The source code for the program is available on GitHub, published under the GNU General Public Licence 3.0.

Finally, the head librarian of the Center for Astrophysics has announced a partnership with the LibreSpace Foundation for the installation of SatNOGS ground stations in libraries – as a means of encouraging education and experimentation in the field of satellite communications.

“We are working with Libre Space Foundation to install SatNOGS stations in public libraries around the world,” Diana Bouquin writes on Twitter of the effort. “Thanks @BMHasdeu @BibliotecadStgo @cambridgepl & Marathon TX for being the first!”

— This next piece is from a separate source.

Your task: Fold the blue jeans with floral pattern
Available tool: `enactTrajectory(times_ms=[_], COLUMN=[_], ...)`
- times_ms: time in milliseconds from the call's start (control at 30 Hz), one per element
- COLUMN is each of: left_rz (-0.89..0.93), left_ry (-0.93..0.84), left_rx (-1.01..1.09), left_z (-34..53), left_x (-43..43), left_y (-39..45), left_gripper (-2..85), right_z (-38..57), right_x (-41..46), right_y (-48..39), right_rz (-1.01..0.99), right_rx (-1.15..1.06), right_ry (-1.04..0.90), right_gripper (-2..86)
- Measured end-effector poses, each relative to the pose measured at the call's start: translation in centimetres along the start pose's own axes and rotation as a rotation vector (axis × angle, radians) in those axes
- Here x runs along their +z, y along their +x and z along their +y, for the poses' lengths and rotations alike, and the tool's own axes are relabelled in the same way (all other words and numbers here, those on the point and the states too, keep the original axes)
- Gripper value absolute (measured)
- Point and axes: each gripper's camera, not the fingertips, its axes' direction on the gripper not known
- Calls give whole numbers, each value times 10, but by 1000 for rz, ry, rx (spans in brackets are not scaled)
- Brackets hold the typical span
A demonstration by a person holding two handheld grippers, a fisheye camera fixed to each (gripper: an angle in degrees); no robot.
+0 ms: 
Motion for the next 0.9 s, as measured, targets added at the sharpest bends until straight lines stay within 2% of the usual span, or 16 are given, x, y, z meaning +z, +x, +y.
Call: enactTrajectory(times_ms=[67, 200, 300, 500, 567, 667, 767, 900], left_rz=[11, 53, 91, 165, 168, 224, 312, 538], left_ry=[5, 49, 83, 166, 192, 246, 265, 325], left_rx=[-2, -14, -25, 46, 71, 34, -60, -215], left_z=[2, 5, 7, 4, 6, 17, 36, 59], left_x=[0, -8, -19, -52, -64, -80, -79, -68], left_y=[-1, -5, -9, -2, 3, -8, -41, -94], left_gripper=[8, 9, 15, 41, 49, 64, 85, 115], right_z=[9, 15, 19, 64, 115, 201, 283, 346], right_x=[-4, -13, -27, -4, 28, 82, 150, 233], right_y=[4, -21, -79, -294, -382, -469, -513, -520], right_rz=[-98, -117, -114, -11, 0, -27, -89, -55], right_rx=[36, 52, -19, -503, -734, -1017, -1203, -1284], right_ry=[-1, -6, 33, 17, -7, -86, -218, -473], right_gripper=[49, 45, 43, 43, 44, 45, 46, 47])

“The John G. Wolbach Library at the Center for Astrophysics (a collaboration between Harvard University and the Smithsonian Institution) has partnered with the Libre Space Foundation to create new infrastructure to support small satellite missions and enable public engagement with space technologies,” the project’s documentation further explains.

“Part of this initiative is LSTN (Library Space Technology Network), a project that offers public library communities the chance to build and engage with space technology. During the pilot phase, five public libraries around the world will build SatNOGS-powered ground stations and provide feedback to the core team.”

More information is available from the LSTN handbook, available on Zenodo under a Creative Commons Attribution-ShareAlike 4.0 International licence.